The file had already vanished into M. Toutin-Laroche’s ample pockets. The commission was obliged to go along. On the way out, the two accomplices met on the quay and looked at each other without cracking a smile. They sensed that they were in this together, which only added to their poise. Men of commoner stamp would have insisted on explaining themselves, but these two continued to argue the case for property owners, as if the others could still hear them, and to deplore the distrustful attitude that was becoming so ubiquitous.

As they were about to part, the baron paused for a moment and smiled. “Oh, I almost forgot, but I’ll be leaving shortly for the country. Would you be kind enough, my dear colleague, to conduct this little inquiry without me? . . . And whatever you do, please don’t give away my secret: those fellows are always complaining that I take too many vacations.”

“Don’t trouble yourself about it,” Toutin-Laroche replied. “I shall go at once to the rue de la Pépinière.”

He quietly returned home, feeling a twinge of admiration for the baron, who had such clever ways of extricating himself from ticklish situations.

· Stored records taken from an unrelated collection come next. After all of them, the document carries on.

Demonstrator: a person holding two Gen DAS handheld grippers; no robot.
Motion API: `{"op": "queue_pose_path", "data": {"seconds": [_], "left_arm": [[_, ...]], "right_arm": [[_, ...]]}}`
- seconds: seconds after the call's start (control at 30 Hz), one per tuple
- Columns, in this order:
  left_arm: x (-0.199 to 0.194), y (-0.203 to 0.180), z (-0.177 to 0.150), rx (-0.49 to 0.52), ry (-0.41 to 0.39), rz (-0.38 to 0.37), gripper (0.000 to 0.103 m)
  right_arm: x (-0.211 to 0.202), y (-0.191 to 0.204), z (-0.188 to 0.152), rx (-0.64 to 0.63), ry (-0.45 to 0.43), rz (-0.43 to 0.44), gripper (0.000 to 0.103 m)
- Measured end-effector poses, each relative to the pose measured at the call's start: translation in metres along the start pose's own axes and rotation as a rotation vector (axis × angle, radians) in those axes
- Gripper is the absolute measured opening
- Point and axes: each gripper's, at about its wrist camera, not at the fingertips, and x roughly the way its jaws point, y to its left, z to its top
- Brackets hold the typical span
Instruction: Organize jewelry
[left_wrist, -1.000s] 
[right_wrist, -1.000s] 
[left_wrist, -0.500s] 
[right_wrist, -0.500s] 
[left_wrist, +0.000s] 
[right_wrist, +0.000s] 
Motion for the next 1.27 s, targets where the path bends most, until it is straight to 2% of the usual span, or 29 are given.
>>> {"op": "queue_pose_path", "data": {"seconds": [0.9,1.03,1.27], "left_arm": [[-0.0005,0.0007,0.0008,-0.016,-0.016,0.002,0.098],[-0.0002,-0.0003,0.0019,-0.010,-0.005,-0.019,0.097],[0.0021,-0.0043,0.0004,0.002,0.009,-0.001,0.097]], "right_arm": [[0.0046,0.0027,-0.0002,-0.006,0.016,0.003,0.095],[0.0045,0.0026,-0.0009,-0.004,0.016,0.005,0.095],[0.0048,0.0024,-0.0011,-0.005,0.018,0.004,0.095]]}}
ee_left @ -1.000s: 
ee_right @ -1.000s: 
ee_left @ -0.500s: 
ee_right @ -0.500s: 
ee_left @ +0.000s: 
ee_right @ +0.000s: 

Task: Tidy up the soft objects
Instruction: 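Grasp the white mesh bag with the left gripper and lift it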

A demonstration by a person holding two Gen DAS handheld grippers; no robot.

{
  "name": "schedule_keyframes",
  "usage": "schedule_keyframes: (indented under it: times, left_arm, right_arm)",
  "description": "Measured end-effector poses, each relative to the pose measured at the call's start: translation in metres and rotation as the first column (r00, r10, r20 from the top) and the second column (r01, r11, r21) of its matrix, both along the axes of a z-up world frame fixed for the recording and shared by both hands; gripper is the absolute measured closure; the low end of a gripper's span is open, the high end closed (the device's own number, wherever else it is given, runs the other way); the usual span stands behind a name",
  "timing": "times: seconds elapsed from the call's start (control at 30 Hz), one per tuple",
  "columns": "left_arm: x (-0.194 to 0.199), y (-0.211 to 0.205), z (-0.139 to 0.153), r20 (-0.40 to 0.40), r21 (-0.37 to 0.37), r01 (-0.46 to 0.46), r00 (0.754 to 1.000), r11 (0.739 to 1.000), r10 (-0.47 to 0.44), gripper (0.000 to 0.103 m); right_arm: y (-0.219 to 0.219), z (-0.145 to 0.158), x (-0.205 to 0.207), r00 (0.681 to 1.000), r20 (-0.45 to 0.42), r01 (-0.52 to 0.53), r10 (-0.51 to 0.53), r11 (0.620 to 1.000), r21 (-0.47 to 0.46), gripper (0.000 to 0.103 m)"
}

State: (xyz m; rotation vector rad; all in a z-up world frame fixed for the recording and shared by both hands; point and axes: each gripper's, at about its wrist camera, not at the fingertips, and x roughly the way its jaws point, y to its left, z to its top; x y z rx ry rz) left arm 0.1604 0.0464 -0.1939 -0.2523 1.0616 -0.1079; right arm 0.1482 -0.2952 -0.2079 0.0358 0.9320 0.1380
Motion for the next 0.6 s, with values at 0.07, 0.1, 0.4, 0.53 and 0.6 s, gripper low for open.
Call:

He kept the file in his pocket and at the next meeting of the commission announced peremptorily on behalf of the baron and himself that given the asking price of 700,000 francs and the proposed offer of 500,000, it would be necessary to compromise by granting an indemnity of 600,000. Not a murmur of opposition was heard. The member from the rue d’Astorg, having thought better of his objection, no doubt, allowed good-naturedly that he had been mistaken. He had thought that it was the building next door that was being discussed.